4. ‘Surrogate’ communities- In the evangelical community we have created many surrogate communities which we wrongfully look to as our church. It may be a parachurch campus ministry, a Christian school, a bible study group, or just a handful of friends. These ministries are very important in their proper context and according to their proper mission. But they must not, and biblically should not, stand in the place of the local church in the believer’s life. It might meet a specific need in a specific season- but the believer is called to meet the needs of others and not simply have their needs met. We are called to be a part of a family with brothers, sisters, fathers, mothers and people beyond our season of life, or demographic niche. We are called to be under biblically ordained leadership assembled and ordered as a church in accordance with the teaching of the Scriptures. If a parachurch ministry is operating as a local church, then it should be held accountable to the requirements and calling of a local church biblically.

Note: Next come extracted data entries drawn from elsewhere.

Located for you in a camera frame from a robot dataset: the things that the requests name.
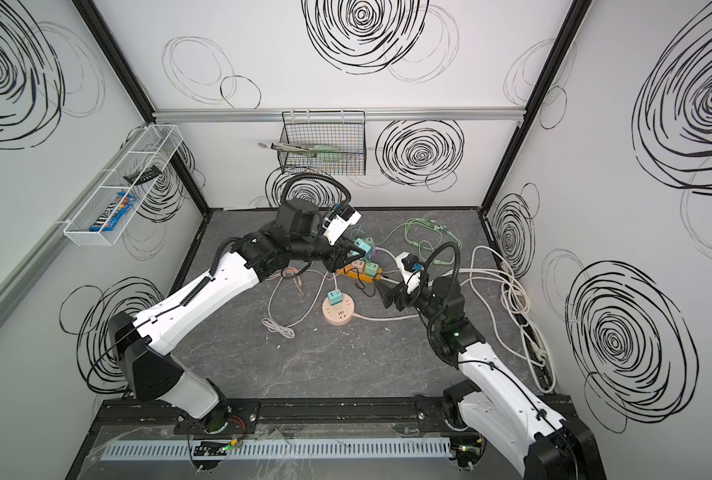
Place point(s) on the light green charger adapter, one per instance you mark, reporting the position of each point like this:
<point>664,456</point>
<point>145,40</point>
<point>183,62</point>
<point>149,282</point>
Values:
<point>371,269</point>

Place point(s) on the white wire wall shelf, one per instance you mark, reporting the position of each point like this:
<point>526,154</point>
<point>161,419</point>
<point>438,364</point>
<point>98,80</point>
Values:
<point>156,200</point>

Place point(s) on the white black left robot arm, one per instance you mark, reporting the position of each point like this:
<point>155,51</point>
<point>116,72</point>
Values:
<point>143,343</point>

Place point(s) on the pink charger adapter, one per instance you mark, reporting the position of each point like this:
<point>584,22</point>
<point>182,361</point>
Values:
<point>359,265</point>

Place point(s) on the teal charger adapter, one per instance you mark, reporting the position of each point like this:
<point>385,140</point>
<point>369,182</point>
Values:
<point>367,245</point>
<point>335,297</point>

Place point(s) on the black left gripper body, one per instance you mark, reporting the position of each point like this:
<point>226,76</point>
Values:
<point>338,255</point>

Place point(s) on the white slotted cable duct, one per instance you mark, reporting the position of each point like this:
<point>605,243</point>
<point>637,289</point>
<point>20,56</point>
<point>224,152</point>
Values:
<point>277,449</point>

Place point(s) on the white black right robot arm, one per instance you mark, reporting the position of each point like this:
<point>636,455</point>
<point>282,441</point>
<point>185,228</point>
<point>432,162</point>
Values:
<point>537,440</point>

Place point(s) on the round pink power socket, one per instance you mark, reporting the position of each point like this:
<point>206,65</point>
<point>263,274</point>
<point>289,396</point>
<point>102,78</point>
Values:
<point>341,313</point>

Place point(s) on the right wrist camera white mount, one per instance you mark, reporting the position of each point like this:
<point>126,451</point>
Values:
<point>411,269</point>

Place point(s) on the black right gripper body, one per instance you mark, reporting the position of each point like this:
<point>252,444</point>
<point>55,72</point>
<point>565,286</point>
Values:
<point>401,294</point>

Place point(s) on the blue candy packet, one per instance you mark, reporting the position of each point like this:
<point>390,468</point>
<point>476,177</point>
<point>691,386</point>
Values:
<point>121,204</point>

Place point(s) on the left black corrugated conduit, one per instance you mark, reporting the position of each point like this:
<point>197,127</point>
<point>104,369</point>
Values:
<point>315,190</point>

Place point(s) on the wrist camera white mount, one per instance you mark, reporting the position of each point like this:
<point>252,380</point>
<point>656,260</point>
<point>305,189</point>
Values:
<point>338,222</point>
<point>411,269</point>

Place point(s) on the orange power strip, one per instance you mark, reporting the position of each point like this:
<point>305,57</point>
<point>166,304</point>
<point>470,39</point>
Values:
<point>358,275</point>

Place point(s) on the green tongs in basket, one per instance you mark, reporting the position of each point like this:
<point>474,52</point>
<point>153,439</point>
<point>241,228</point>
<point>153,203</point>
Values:
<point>312,156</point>

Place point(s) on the black wire wall basket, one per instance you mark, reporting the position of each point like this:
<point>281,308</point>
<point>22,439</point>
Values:
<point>329,141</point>

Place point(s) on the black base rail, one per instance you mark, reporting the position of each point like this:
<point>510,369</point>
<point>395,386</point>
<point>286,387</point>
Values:
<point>422,413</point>

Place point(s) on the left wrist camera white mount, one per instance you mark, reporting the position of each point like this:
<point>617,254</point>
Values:
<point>338,222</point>

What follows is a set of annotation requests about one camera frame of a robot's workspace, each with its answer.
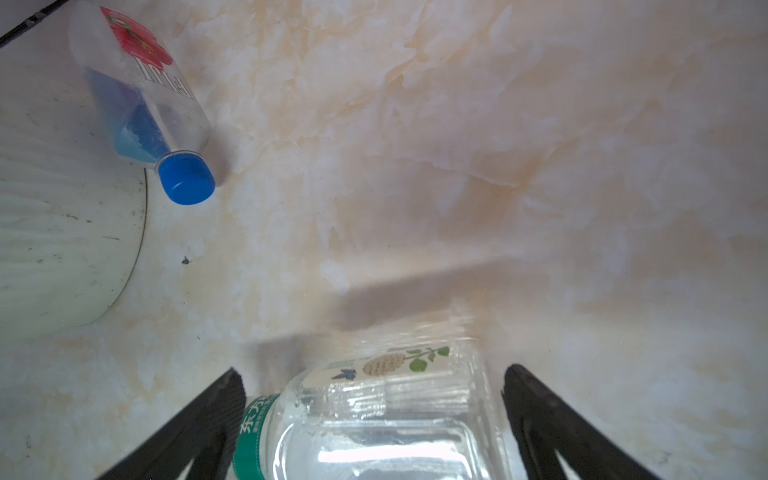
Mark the blue cap clear bottle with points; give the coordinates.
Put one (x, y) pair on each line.
(149, 111)

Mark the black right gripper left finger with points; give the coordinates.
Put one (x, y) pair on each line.
(199, 441)

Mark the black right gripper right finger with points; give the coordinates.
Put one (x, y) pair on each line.
(548, 432)

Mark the cream waste bin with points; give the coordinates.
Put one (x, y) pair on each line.
(72, 212)

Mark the clear green label bottle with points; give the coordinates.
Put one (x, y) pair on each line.
(406, 400)

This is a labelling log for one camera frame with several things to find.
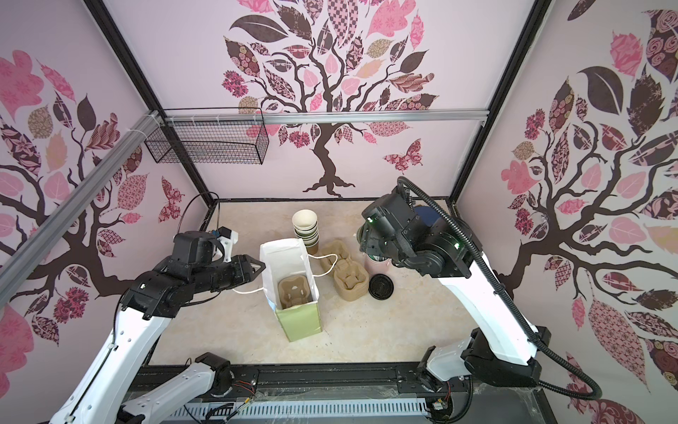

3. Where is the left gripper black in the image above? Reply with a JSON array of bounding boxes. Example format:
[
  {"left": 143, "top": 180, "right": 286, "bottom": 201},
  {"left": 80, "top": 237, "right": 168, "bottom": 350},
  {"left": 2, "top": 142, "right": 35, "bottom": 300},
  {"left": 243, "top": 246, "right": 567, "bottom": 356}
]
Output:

5. Autonomy/Selfish Independence- We live in a culture that prizes autonomy above most things. We are skeptical of authority and generally lazy in any sort of real binding commitments. The fleshly autonomous impulse is squarely faced down in the spiritual call to selfless love, ongoing service, and constant submission to one another out of reverence to Christ.

6. Rebellion, Refusal of accountability- I have learned over my almost 20 years serving in the church that for many a failure to commit to the church as a member is truly a sinful refusal of accountability. Membership in the local church at Four Oaks is a call to sacrificial love, biblical stewardship, moral purity, constant repentance and faith. This requires transparency, vulnerability, courage, and faith. Many are willing to pay lip service to commitment to Christ in a removed and distant sense in a 75 minute service once a week. But to live this out in genuine community throughout our lives is another thing entirely.

If you have been regularly attending this church on the Lord’s Day; covenant yourself to our family in obedience to Christ and His Word.